Under the direction of Kenny Leon, American Son brings us a powerful story that leaves no stone unturned as it pertains to an upper-class interracial couple living in Coral Gables, Miami, as time passes and tension builds in a police station as they wait to hear news about the whereabouts of their missing teenage son.
Kendra (Kerry Washington) and Scott (Steven Pasquale), though married, have not seen each other for a while. This fateful night not only places a lens on implicit bias, white privilege, the dynamics of power, wealthy Blacks and the “illusion of safety,” and the experience of wealthy Black boys at predominantly white institutions, but it also depicts a smart, beautiful interracial couple who genuinely love one another and just can’t seem to take the pressure of the presumptions placed on them by society and racial constructs.

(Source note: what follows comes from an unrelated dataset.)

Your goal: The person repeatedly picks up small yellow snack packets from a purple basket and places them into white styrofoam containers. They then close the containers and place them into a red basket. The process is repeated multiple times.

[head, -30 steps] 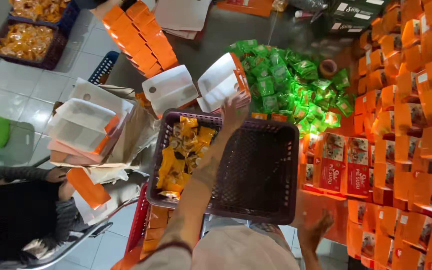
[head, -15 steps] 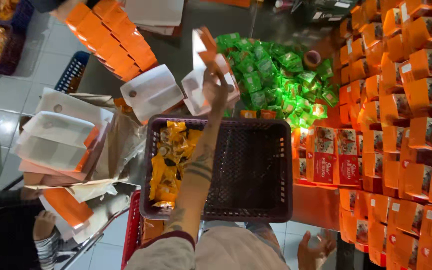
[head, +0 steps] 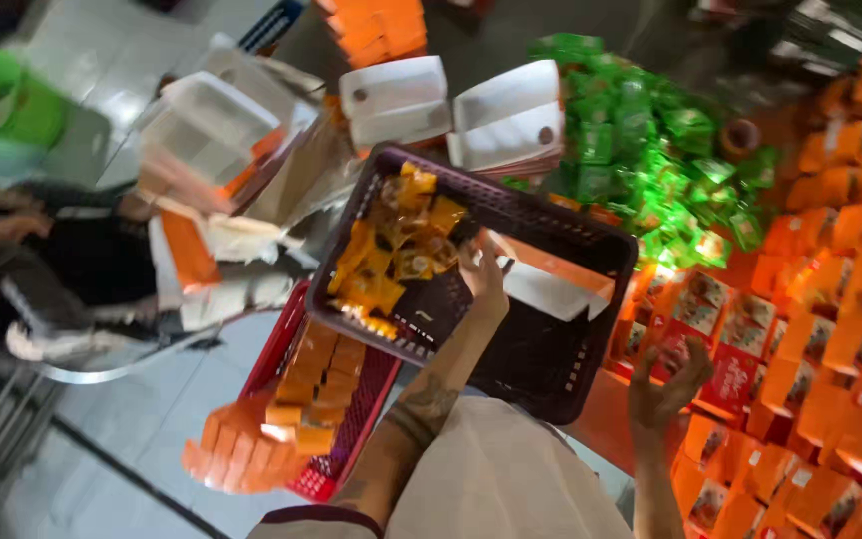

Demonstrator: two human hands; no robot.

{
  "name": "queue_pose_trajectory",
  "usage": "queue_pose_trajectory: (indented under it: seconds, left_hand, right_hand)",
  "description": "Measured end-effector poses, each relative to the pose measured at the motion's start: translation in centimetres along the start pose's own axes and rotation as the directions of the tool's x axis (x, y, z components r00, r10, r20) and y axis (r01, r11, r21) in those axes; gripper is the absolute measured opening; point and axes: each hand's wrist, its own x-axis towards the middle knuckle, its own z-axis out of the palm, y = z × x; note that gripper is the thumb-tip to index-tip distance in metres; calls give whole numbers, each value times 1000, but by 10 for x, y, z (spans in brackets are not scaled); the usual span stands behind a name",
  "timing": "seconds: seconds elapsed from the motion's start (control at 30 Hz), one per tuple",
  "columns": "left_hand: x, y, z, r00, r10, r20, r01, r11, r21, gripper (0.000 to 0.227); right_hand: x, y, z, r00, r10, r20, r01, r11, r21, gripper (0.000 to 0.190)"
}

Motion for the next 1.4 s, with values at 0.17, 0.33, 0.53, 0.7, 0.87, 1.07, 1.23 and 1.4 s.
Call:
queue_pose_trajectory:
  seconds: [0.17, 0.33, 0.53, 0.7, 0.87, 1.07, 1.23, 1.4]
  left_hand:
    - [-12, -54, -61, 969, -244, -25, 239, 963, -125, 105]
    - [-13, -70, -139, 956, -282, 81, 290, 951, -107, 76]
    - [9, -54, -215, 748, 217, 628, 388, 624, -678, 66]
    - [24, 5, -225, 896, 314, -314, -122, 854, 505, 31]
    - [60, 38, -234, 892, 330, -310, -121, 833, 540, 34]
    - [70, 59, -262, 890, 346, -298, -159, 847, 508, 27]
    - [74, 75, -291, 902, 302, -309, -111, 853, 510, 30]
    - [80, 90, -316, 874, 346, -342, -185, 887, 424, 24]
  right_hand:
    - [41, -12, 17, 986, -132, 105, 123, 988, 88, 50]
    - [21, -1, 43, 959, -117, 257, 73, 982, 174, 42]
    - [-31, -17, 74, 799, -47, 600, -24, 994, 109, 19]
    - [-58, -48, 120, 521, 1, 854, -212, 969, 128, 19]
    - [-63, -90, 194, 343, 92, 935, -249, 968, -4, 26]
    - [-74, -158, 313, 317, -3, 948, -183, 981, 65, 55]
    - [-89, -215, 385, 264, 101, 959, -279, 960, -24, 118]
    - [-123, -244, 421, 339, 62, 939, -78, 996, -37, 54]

5. Being Wealthy and Privileged Does Not Make You Exempt from Being Black in America
In American Son, Kendra has a PhD in psychology and she teaches at a university. She prides herself on quipping that her son has a “prestigious internship” and that he is only one of three non-white kids at an exclusive, predominantly white private school. She has enough trappings and social etiquette to code-switch when needed and can pontificate with the best of the best. Yet, implicit racial bias rears its ugly head in the way that a young white rookie cop (Jeremy Jordan) patronizes her and withholds information from her. Lacking cultural and professional discretion, the young cop projects misguided perceptions onto Kendra about the traits of her son when questioning her about him. From Kendra’s perspective, the young cop’s questions are preposterous. It’s evident that in her adult years she has lived a life removed from the ’hood, yet the way in which the cop talks to her in comparison to her estranged white husband is noticeable.